How and when do I talk to my child about my past?
I have multiple children. How do I talk to one without the other and help the one understand that some things shouldn’t be talked about with the sibling until the sibling reaches a certain age?
I had a sex dream about my mom!!!! What does that mean?
Had a married person tell me how he had been so careful to stay pure and ran from several “close” calls. Now married to a wife who had previous sexual encounters during college. He is now resentful and looks back on his close calls wishing he would’ve just gone for it. How do we guard our children from the “guilt” of making good decisions?
Not sure what definition you are using for sex. The one I have used and surprisingly this is used by the local organization that comes into our public school to teach abstinence. “Sex is any genital contact.” This covers masturbation, oral, anal, and traditional forms sex.
“If parents and guardians don’t really know how nice sex is, why are they always trying to prevent us from having it?! They don’t even know what is!” – that’s one of d weird questions I’ve heard frm teens.
I was asked this at church camp 10+ years ago by an 8th grade boy:
“If a guy has anal sex with a girl, is she still a virgin?”
As the director of an abstinence education program in public and private schools, I have seen a shift in the attitudes and questions of kids in the last few years. Many of them seem to believe that “some things just happen” rather than believing that they can choose self-control. I think this is a reflection of the TV shows and movies that they are watching. We have also had more questions like “I am gay so I can’t get married. So how can you tell me that I should be abstinent? Are you saying that I can’t ever have a relationship with someone I love?” We give students several opportunities to write anonymous questions. However, in the last few years, they have been a lot more likely to ask “tough” or “edgy” questions out loud in front of the whole class (oral, anal, slang terms for sex acts etc. Another common question is “Even if I wait, I won’t ever find a guy/girl who is a virgin, so why should I even try?”
What if I don’t plan to get married? Does that mean I will never have sex, ever?!
The one I hear a lot from our youth group teens and young adults, after my husband and I talk about how we use Natural Family Planning, is this:
“Isn’t NFP just Catholic birth control?”
We address this questions mostly with the young girls, some of which are already on the pill– whether for actual birth control or because it “regulates” their period. I’m not sure if that fits into the idea behind the book, or is even relevant for most teens, but we have gotten that question on multiple occasions. And even from some adults!
Here’s some of the questions my kids hear……what’s wrong with giving my boyfriend a blow job or a hand job…..it’s not really sex….
according to the Bible,how far is too far?
Thanks, let me know when your book is out!
Yep, I devoted a whole chapter to the “how far” question.

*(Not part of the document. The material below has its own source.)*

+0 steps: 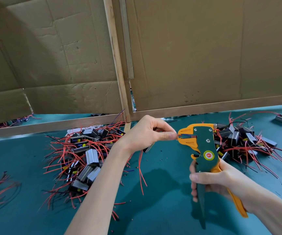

So my fiancé and I are young(engaged at 20,just turned 21) and while we r not exactly teens anymore we are wondering:
While we’ve always understood that the seeking of any physical sexual pleasure outside of marriage is wrong, and that sex can only b right, a good thing even, within the bonds of marriage because it is only then that you are truly free/able to share your entire self/being with the other person; now that we are engaged we’ve been talking&wondering…even within marriage, how is it possible to have sex and still totally respect eachother?? How do you know that you’re “doing it for the right reason”???
How do we not take one another for granted?